(Data excerpts)

§ §

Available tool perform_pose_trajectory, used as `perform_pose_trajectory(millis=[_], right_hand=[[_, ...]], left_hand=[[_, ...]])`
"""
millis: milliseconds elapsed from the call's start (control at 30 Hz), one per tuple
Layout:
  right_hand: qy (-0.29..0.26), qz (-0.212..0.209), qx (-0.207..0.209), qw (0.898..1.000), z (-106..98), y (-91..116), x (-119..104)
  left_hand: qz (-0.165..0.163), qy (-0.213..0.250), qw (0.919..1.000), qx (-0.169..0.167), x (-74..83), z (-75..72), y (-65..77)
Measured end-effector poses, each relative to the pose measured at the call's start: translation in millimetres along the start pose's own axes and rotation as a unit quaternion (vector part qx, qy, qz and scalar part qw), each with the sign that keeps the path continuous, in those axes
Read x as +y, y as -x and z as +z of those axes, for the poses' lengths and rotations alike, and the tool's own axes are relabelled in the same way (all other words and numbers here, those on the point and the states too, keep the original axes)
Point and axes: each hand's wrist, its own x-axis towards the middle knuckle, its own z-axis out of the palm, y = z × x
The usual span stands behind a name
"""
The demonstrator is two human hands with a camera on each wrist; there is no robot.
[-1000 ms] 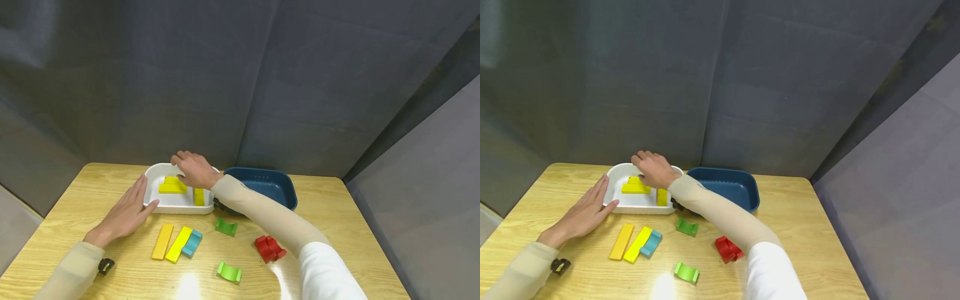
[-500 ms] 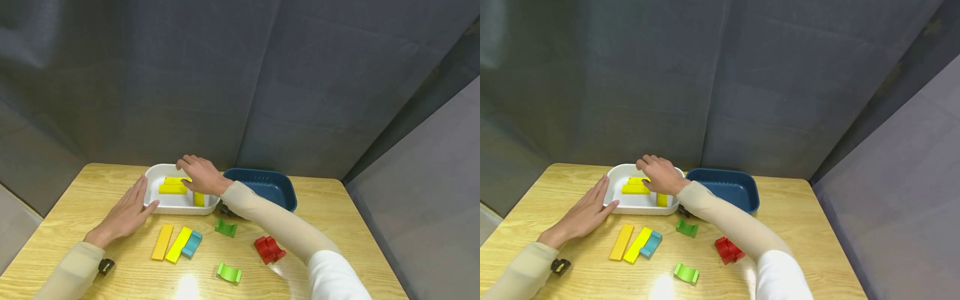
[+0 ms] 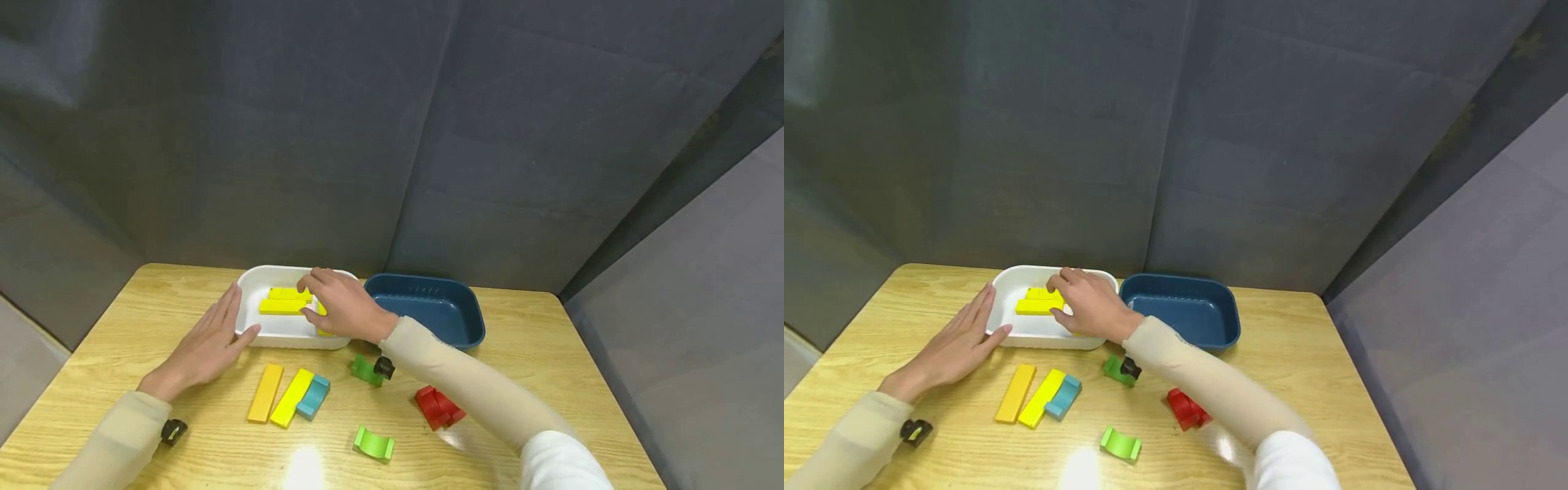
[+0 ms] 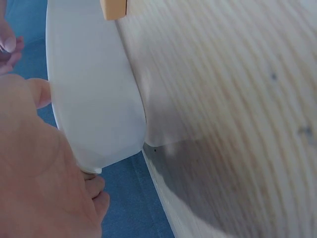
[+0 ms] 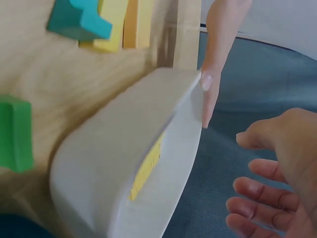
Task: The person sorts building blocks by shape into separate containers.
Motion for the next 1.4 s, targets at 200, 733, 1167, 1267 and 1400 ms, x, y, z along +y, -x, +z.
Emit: perform_pose_trajectory(millis=[200,733,1167,1267,1400], right_hand=[[-0.012,-0.004,0.014,1.000,-1,18,-7],[-0.024,0.011,0.039,0.999,-15,55,-30],[-0.044,0.027,0.032,0.998,-4,71,-59],[-0.039,0.025,0.024,0.999,1,75,-65],[-0.031,0.025,0.008,0.999,7,81,-72]], left_hand=[[0.005,0.000,1.0000,0.001,0.8,0.1,-1.1],[0.012,0.008,0.9999,-0.002,3.5,2.8,-4.4],[-0.001,0.007,1.0000,-0.005,-0.9,2.4,-1.4],[0.000,0.007,1.0000,-0.003,-1.8,3.7,0.3],[0.005,0.010,0.9999,-0.005,-1.9,4.6,0.4]])
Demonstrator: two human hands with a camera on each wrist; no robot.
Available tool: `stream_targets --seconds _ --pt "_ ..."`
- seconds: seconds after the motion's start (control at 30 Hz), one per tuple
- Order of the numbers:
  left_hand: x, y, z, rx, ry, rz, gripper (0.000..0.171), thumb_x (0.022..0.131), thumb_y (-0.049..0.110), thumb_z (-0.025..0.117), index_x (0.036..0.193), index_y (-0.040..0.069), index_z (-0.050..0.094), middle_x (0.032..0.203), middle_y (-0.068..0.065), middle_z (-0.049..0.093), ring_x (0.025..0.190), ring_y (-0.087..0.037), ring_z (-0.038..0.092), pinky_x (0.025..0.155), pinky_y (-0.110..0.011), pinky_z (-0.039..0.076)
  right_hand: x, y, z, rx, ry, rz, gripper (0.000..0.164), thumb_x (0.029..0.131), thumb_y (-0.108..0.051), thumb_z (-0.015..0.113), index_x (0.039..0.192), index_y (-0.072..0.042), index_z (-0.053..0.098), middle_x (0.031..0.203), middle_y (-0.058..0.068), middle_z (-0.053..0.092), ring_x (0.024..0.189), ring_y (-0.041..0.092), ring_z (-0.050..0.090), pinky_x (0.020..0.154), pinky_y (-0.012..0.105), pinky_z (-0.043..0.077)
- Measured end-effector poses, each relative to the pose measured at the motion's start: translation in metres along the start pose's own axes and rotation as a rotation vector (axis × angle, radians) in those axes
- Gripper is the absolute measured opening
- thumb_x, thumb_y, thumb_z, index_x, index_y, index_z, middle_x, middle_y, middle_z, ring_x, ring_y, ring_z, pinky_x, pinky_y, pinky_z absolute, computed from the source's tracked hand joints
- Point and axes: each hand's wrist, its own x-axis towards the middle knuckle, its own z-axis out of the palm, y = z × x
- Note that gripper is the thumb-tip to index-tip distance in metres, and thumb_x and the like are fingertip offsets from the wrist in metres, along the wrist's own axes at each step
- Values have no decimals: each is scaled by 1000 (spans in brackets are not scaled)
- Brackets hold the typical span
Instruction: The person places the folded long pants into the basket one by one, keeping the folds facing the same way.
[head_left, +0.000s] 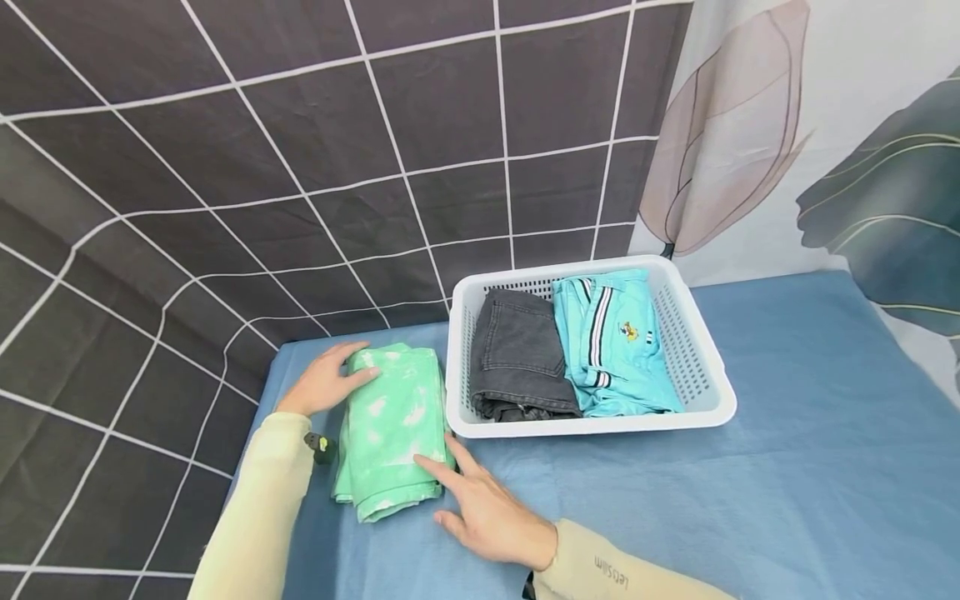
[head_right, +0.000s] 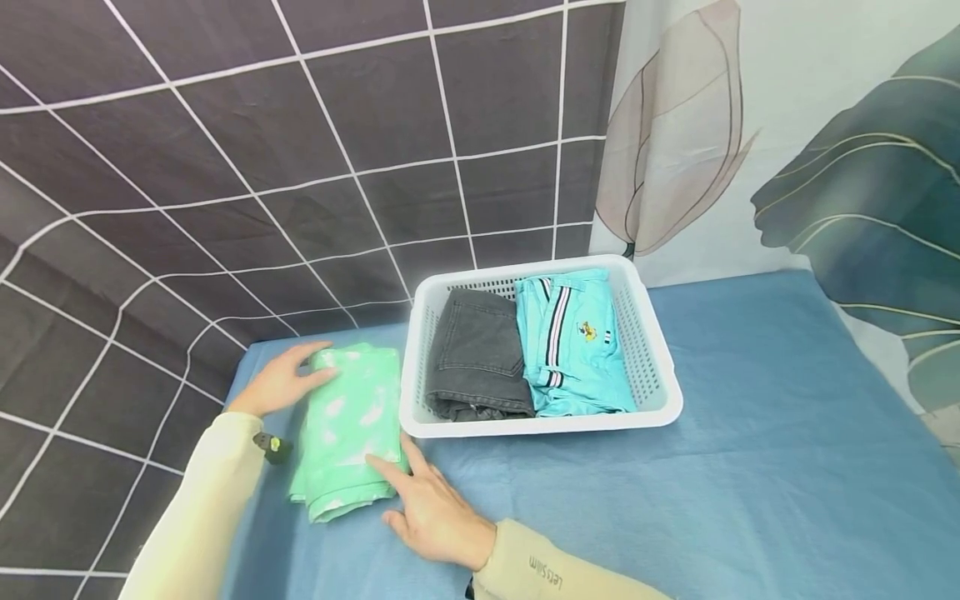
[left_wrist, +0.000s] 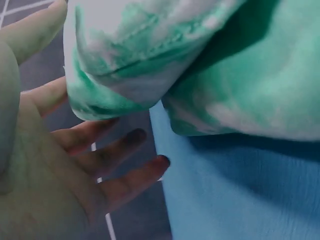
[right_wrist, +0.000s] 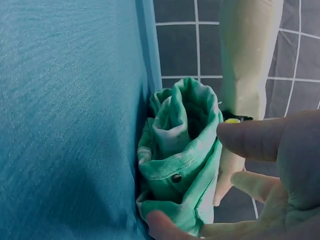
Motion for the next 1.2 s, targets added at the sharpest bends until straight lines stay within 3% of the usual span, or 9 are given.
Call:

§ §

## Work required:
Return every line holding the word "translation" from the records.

## Answer for this exercise:
Measured end-effector poses, each relative to the pose measured at the call's start: translation in millimetres along the start pose's own axes and rotation as a unit quaternion (vector part qx, qy, qz and scalar part qw), each with the sign that keeps the path continuous, in those axes
- Measured end-effector poses, each relative to the pose measured at the motion's start: translation in metres along the start pose's own axes and rotation as a rotation vector (axis × angle, radians) in those axes

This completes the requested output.